Последний человек, видевший Алю Сапотницкого за несколько дней до его гибели, Самуил Файнберг, писал (письмо это было напечатано в № 46 газеты «Будущность», оно хранится в фонде Орловского централа московского Музея Революции СССР):

«Альберт был бледен, лицо его было изжелта-синее, буквально измученное, избитое, кривая усмешка трогала его губы, когда он говорил мне: «Как дальше жить будем, не знаю! Черт знает, что творится. Меня уже били четыре раза после приемки».


«До свидания! Еще встретимся!» — говорил мне и моему мужу Аля Сапотницкий, провожая нас в 1906 году из Новгорода. — Ждите — отыщется след Тарасов!» — шутливо кричал он нам в окно вагона.

Вот и встретились. Вот и отыскался след Тарасов…

Таков был тот последний круг мучений Дантова ада в Орловском централе, куда попал Борис Жадановский. Какое-то, правда, минимальное, улучшение жизни заключенных получилось после разоблачений в печати и запроса депутатов Государственной думы. Для Бориса Жадановского это проявилось в там, что хотя ему и продолжали время от времени грозить поркой, но это оставалось только угрозой и в исполнение не приводилось. Боялись общественного скандала! Да, впрочем, и без розог в арсенале тюремщиков имелась совершенно достаточная шкала разнообразного, дьявольски утонченного мучительства, физического и нравственного.

Довольно привести краткую оправку о взысканиях и наказаниях, наложенных на Бориса за полтора года в Орловском централе (с июля 1912 года по январь 1914 года).

За этот срок он:

1) провел — в разное время — в карцере, темном и светлом, в общей сложности 2 месяца (из 18-ти);

2) был лишен переписки и свиданий — в разное время — в течение 12 месяцев (из 18-ти);

3) был лишен — в разное время — права выписки продуктов из тюремной лавки в течение 5 месяцев (из 18-ти);

4) был лишен права чтения каких-либо книг, кроме «святого евангелия», — в разное время — в течение 6 месяцев.

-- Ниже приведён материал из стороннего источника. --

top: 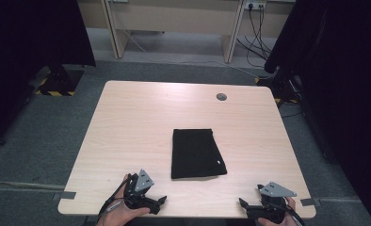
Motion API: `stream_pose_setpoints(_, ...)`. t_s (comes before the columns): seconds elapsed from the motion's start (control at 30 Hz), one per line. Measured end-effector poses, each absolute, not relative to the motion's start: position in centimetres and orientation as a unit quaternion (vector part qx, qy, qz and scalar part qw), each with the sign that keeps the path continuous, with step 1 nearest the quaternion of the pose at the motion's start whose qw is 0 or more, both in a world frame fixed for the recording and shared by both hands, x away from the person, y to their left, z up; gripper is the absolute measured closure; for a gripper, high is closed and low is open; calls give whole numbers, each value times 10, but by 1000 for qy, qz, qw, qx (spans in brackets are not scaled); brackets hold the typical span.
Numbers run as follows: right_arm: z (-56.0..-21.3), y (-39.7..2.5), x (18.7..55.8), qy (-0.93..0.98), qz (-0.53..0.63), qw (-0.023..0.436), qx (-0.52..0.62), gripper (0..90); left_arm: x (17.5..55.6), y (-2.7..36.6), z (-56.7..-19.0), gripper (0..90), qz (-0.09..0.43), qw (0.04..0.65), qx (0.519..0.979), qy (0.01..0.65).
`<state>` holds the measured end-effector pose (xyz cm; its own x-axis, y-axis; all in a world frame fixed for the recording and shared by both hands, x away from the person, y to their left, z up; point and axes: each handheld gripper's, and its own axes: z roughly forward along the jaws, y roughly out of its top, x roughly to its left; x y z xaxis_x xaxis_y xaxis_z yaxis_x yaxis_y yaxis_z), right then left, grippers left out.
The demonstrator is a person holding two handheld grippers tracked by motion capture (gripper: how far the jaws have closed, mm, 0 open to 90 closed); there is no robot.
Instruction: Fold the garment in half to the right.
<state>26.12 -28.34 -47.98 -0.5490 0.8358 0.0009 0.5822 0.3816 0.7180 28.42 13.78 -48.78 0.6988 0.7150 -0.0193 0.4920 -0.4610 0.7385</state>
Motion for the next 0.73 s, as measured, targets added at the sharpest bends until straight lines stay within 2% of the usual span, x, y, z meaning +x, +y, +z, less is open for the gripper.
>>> stream_pose_setpoints(0.73, -482, -287, 249, 808, 352, 188, 434, 127, 284, 137, -488, 0, 149, 375, 841, 361)
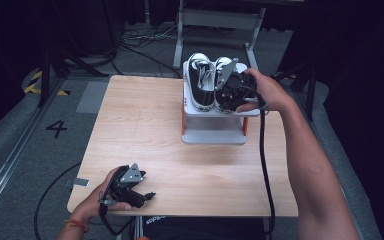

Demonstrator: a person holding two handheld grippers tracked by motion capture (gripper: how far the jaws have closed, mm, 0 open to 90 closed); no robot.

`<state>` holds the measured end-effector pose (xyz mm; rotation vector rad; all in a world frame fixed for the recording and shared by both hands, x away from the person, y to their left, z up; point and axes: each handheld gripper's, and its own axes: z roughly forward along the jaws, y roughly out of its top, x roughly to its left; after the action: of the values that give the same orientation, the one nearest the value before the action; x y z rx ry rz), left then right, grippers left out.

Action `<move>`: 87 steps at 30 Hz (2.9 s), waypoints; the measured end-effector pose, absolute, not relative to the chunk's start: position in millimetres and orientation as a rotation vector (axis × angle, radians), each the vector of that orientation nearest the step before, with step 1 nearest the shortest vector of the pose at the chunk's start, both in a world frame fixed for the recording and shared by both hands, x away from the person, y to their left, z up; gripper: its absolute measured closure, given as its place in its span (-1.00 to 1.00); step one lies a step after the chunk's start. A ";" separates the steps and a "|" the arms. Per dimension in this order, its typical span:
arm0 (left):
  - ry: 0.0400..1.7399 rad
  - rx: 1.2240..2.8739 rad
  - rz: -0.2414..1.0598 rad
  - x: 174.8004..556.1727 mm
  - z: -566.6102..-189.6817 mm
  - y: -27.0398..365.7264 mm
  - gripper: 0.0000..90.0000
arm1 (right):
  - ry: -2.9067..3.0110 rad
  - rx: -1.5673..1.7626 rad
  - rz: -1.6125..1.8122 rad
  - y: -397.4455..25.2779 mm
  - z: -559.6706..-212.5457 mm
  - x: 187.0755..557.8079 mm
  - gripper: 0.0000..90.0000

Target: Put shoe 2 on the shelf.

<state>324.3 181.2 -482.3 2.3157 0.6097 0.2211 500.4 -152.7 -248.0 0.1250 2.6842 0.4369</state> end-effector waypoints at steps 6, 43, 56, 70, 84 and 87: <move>0.610 2.316 0.221 324.3 -482.3 181.2 -0.60 | 2.635 0.192 0.565 -164.7 -245.0 496.1 -0.09; 0.615 2.314 0.224 323.8 -482.3 181.1 -0.60 | 2.368 0.534 0.964 -281.1 -272.9 422.8 -0.33; 0.620 2.313 0.225 323.6 -482.3 180.7 -0.60 | 2.396 0.642 0.990 -326.2 -359.9 383.6 -0.34; 0.613 2.318 0.218 325.5 -482.3 179.4 -0.62 | 2.458 0.809 0.908 -365.2 -444.6 347.6 -0.41; 0.624 2.317 0.224 324.2 -482.3 179.1 -0.62 | 2.370 1.078 1.051 -409.2 -487.3 326.0 -0.61; 0.626 2.317 0.225 324.0 -482.2 179.3 -0.62 | 2.365 1.086 1.047 -408.5 -487.3 327.1 -0.61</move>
<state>324.0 179.3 -482.2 2.3171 0.6256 0.2249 327.1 -408.5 -487.3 1.0857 2.3654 1.0473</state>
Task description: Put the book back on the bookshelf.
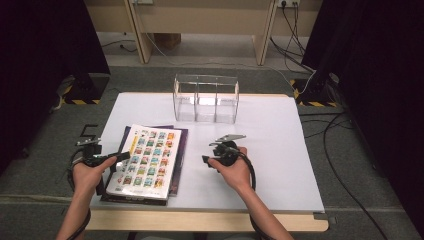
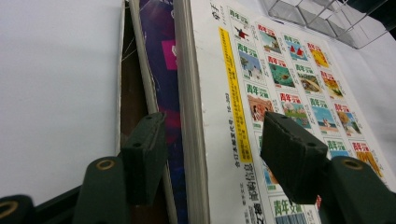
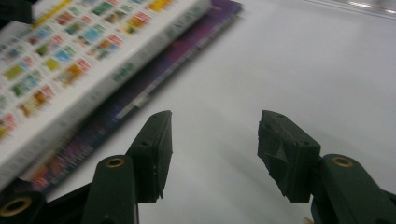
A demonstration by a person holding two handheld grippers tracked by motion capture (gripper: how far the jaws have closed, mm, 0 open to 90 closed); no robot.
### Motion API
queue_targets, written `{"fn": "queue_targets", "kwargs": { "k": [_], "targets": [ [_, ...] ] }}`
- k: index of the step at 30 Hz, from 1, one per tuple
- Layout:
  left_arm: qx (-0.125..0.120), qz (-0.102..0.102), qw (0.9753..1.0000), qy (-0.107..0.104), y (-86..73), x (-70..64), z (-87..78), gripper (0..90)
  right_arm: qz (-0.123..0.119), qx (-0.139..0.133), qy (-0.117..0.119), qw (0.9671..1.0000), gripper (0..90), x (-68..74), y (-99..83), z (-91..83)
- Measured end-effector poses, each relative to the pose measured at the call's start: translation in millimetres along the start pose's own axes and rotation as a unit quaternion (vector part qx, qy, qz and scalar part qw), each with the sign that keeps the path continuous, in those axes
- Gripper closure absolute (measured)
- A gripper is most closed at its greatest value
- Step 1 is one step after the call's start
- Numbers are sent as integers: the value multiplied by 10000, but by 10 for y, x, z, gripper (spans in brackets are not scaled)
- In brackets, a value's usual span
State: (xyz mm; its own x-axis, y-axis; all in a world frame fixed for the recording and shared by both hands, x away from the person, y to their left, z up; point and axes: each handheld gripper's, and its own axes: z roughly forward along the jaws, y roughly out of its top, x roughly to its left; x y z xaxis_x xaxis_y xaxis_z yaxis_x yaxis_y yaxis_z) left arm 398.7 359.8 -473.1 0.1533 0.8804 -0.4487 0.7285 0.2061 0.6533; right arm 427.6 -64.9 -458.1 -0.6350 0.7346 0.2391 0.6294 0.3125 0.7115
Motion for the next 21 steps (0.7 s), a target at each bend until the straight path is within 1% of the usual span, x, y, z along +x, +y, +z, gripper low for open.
{"fn": "queue_targets", "kwargs": {
  "k": [2, 3, 4, 5, 6, 7, 8, 10, 11, 12, 14, 15, 16, 18, 20, 21],
  "targets": [
    [83, 7, 10000, -1, 16, 10, 11, 410, -38, 3, 219, 9998, 453, 95, 80, 102],
    [86, -43, 10000, -20, 22, 16, 8, 426, -28, 31, 309, 9995, 454, 149, 116, 157],
    [76, -137, 9998, -119, 25, 21, 5, 461, -75, 44, 391, 9992, 455, 195, 148, 218],
    [75, -173, 9997, -123, 24, 20, 4, 473, -87, 76, 454, 9989, 454, 245, 178, 277],
    [160, -78, 9998, -31, 15, 12, 12, 515, -144, 144, 551, 9983, 454, 329, 227, 389],
    [160, -78, 9998, -31, 15, 12, 12, 507, -157, 154, 615, 9979, 454, 362, 247, 438],
    [147, -66, 9999, -15, 9, 3, 16, 507, -157, 154, 615, 9979, 454, 362, 247, 438],
    [131, -58, 9999, -62, 13, -12, -4, 515, -156, 238, 695, 9972, 453, 411, 280, 515],
    [163, -28, 9999, -19, 18, -20, -15, 528, -114, 290, 730, 9968, 453, 438, 296, 563],
    [243, 200, 9995, 103, 30, -54, -37, 530, -128, 302, 744, 9967, 453, 442, 300, 582],
    [246, 224, 9994, 127, 36, -67, -39, 522, -139, 327, 747, 9966, 453, 446, 302, 592],
    [226, 301, 9991, 201, 47, -73, -48, 515, -129, 349, 737, 9966, 452, 451, 302, 596],
    [191, 324, 9991, 215, 57, -74, -56, 520, -147, 346, 729, 9966, 453, 448, 300, 597],
    [134, 324, 9992, 175, 81, -90, -82, 535, -138, 345, 731, 9966, 453, 448, 295, 590],
    [99, 448, 9988, 154, 115, -139, -107, 538, -134, 348, 729, 9966, 453, 442, 284, 573],
    [120, 449, 9989, 105, 131, -157, -103, 538, -135, 348, 722, 9967, 453, 438, 283, 572]
  ]
}}
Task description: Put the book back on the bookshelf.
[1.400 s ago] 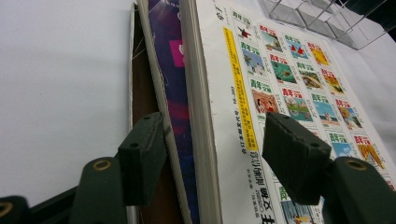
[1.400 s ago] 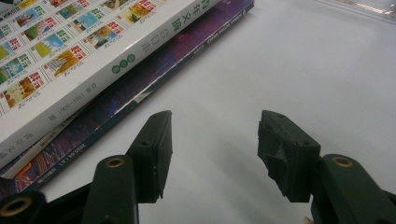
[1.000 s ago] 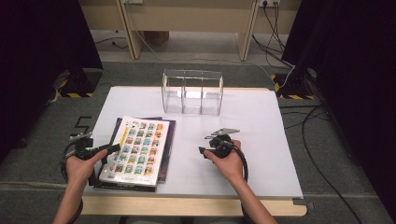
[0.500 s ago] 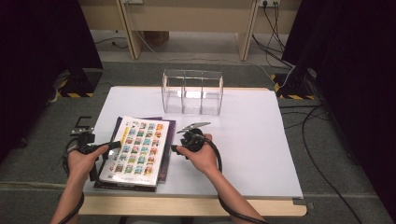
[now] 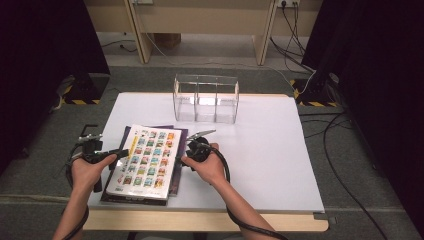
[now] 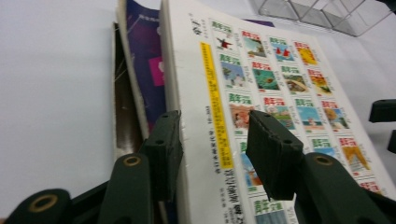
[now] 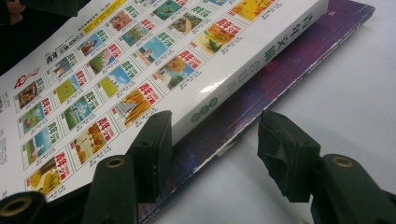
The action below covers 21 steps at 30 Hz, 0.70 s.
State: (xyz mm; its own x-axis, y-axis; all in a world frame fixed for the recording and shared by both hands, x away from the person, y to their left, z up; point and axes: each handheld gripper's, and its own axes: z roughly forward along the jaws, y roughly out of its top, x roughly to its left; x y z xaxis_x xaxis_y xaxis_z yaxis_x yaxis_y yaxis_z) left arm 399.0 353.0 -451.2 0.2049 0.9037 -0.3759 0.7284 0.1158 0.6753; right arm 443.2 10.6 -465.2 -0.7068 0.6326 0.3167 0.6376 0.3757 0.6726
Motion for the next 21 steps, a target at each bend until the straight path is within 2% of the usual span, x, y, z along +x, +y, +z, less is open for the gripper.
{"fn": "queue_targets", "kwargs": {
  "k": [2, 3, 4, 7, 11, 14, 16, 21],
  "targets": [
    [147, -39, 9999, 75, 34, 23, 64, 537, 11, 20, -9, 10000, 453, -6, 6, -5],
    [147, -39, 9999, 75, 34, 23, 64, 537, 11, 20, -9, 10000, 453, -6, 6, -5],
    [212, -147, 9997, 22, 35, 48, 95, 537, 6, 7, -10, 10000, 453, -7, 8, -7],
    [358, -202, 9991, 70, 21, 81, 141, 536, 1, -4, 11, 10000, 452, -7, 13, -18],
    [354, -359, 9987, -57, -11, 103, 174, 525, 11, 0, 23, 10000, 452, -24, 21, -19],
    [342, -499, 9981, -82, -15, 112, 161, 578, 20, -3, 31, 10000, 451, -43, 44, -3],
    [323, -525, 9981, -68, -30, 98, 155, 583, 41, 1, 32, 10000, 450, -53, 51, 2],
    [441, -533, 9972, -274, -79, 28, 153, 607, 229, 64, 49, 9997, 446, -160, 119, 55]
  ]
}}
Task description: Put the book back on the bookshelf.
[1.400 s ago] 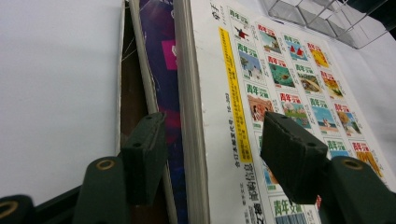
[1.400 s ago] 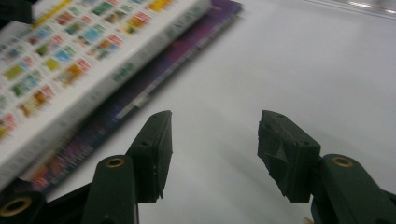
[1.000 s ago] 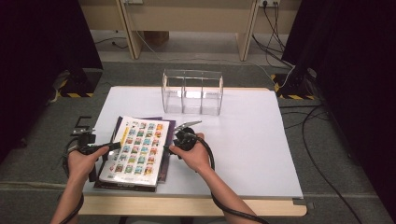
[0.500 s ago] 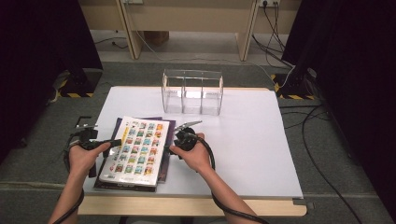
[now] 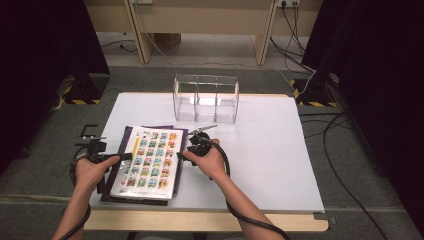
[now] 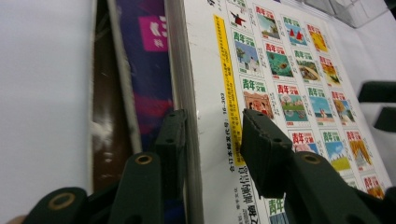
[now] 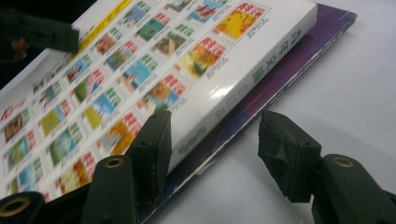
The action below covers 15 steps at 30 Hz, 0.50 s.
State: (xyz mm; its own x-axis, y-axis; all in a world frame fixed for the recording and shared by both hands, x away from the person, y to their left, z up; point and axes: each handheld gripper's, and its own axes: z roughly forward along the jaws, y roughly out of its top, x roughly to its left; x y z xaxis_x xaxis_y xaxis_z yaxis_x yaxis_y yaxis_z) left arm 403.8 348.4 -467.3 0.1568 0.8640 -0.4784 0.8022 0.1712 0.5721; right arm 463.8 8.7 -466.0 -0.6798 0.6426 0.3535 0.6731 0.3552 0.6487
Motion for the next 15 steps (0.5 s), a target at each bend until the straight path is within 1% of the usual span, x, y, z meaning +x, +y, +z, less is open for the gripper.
{"fn": "queue_targets", "kwargs": {
  "k": [1, 2, 3, 4, 5, 6, 8, 9, 10, 11, 13, 14, 15],
  "targets": [
    [-11, 26, 10000, 9, -16, -22, 5, 608, 69, 9, 10, 10000, 444, -29, 25, 13],
    [-4, 105, 9999, 66, -28, -50, 3, 610, 151, 33, -5, 9999, 438, -80, 79, 37],
    [-30, 186, 9998, 96, -39, -77, 5, 610, 151, 33, -5, 9999, 438, -80, 79, 37],
    [16, 255, 9996, 123, -41, -96, -2, 611, 157, 58, -38, 9999, 438, -104, 108, 47],
    [15, 275, 9995, 128, -46, -112, -1, 613, 184, 49, -41, 9998, 436, -129, 137, 62],
    [27, 287, 9995, 125, -58, -129, -3, 614, 304, 84, -26, 9995, 433, -181, 201, 93],
    [39, 284, 9995, 99, -64, -132, -6, 615, 341, 73, -64, 9994, 433, -206, 232, 109],
    [42, 281, 9996, 36, -79, -135, -7, 616, 440, 95, -74, 9990, 432, -254, 286, 141],
    [42, 281, 9996, 36, -79, -135, -7, 617, 499, 104, -27, 9987, 429, -283, 308, 163],
    [55, 280, 9996, 5, -82, -132, -9, 617, 499, 104, -27, 9987, 429, -283, 308, 163],
    [57, 277, 9996, -13, -83, -121, -3, 614, 728, 145, 74, 9972, 417, -350, 362, 239],
    [61, 283, 9996, -19, -82, -117, 0, 612, 793, 139, 104, 9967, 412, -368, 375, 262],
    [59, 290, 9996, -21, -80, -117, 1, 612, 793, 139, 104, 9967, 412, -368, 375, 262]
  ]
}}
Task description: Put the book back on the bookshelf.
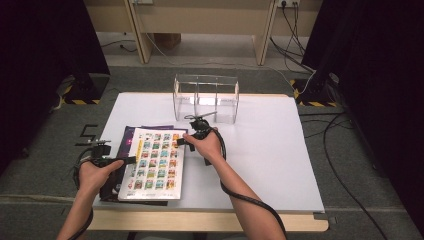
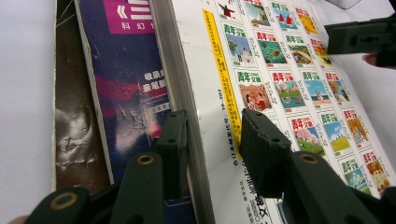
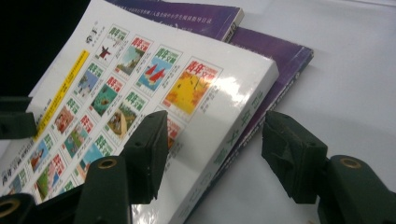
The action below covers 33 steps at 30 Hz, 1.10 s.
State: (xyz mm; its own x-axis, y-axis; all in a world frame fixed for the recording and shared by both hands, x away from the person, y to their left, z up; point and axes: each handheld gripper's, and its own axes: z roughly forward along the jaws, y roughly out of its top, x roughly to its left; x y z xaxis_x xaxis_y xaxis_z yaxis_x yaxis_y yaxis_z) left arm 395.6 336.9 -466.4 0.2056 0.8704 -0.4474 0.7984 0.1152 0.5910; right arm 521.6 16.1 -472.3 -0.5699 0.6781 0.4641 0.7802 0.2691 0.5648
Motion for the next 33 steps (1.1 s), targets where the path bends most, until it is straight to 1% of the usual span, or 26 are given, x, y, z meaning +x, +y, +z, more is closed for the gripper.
{"fn": "queue_targets", "kwargs": {
  "k": [2, 3, 6, 7, 8, 9, 10, 12, 13, 14, 16, 17, 19, 20, 21, 22, 24, 25, 27, 30, 31, 32, 33],
  "targets": [
    [-16, 2, 10000, 16, 2, -2, 1, 614, 106, 33, 48, 9999, 408, -10, 24, 23],
    [-36, -9, 10000, 10, 3, 1, 4, 618, 158, 44, 118, 9998, 403, -10, 27, 53],
    [-31, -15, 10000, 26, 14, 0, 9, 620, 185, 44, 113, 9998, 378, -4, 24, 78],
    [-30, -23, 10000, 24, 17, 1, 12, 622, 284, 30, 160, 9995, 372, -16, 19, 86],
    [-39, -42, 10000, 1, 18, 7, 18, 622, 284, 30, 160, 9995, 372, -16, 19, 86],
    [-52, -68, 10000, -10, 20, 10, 25, 623, 333, 24, 179, 9993, 368, -24, 13, 88],
    [-59, -91, 9999, -37, 24, 12, 33, 627, 431, 10, 202, 9989, 358, -30, -3, 94],
    [-86, -124, 9999, -43, 34, 3, 56, 630, 460, 10, 224, 9987, 353, -31, -12, 95],
    [-84, -112, 9999, -25, 41, -7, 66, 631, 532, 53, 249, 9983, 350, -35, -20, 92],
    [-84, -112, 9999, -5, 53, -28, 86, 632, 689, 84, 328, 9970, 350, -51, -41, 87],
    [-79, -98, 9999, 13, 57, -37, 92, 633, 817, 54, 437, 9957, 356, -69, -71, 90],
    [-71, -66, 9999, 32, 60, -48, 93, 633, 817, 54, 437, 9957, 356, -69, -71, 90],
    [-76, -25, 9999, 73, 63, -69, 96, 637, 835, 35, 478, 9954, 397, -75, -85, 67],
    [-63, -3, 9999, 104, 65, -78, 94, 637, 835, 35, 478, 9954, 397, -75, -85, 67],
    [-66, 14, 9999, 128, 66, -89, 92, 644, 808, 32, 495, 9955, 449, -50, -80, 23],
    [-68, 31, 9998, 158, 69, -100, 92, 644, 808, 32, 495, 9955, 449, -50, -80, 23],
    [-56, 27, 9999, 160, 74, -114, 102, 646, 704, 56, 392, 9967, 472, -2, -70, -33],
    [-56, 27, 9999, 160, 74, -114, 102, 647, 704, 56, 392, 9967, 472, -2, -70, -33],
    [-60, 61, 9998, 162, 77, -128, 109, 648, 581, 52, 293, 9979, 491, 30, -74, -87],
    [-57, 60, 9998, 184, 81, -146, 120, 649, 516, -11, 262, 9983, 511, 61, -79, -126],
    [-64, 51, 9997, 211, 84, -155, 127, 649, 495, -59, 299, 9983, 560, 67, -80, -149],
    [-64, 51, 9997, 209, 85, -157, 130, 651, 543, -145, 525, 9970, 600, 87, -77, -178],
    [-67, 43, 9998, 202, 85, -161, 134, 653, 479, -136, 525, 9974, 600, 149, -57, -211]
  ]
}}
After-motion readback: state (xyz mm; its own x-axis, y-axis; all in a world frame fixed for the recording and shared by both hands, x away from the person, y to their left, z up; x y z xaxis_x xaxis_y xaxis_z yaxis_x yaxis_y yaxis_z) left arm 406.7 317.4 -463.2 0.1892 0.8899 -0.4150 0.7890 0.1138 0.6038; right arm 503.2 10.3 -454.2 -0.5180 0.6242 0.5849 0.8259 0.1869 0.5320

Все эти полтора года Борис был в ручных и ножных кандалах, хотя, как тяжело больного туберкулезом, его обязаны были расковать.

Особенно тяжело было для Бориса лишение права переписки. Он любил мать, отца, сестер, брата, любил получать и писать письма. А тут часто случалось так: ему показывали пачку писем, полученных за долгое время на его имя, но не отдавали: «в наказание за строптивость». Иногда удавалось отправить письмо с оказией, нелегально, но это бывало очень редко. Когда кто-нибудь из товарищей уходил из тюрьмы — отбыл срок или направлялся в ссылку (бессрочными, «вечниками», были только Жадановский и Циома), он, по просьбе Бориса, писал его матери, Ольге Николаевне Жадановской, — отец к тому времени уже умер. Письма этих товарищей полны любви к Борису, восхищения перед его мужеством и тревоги о его здоровье, его жизни, о дальнейшем пребывании его в Орловском централе.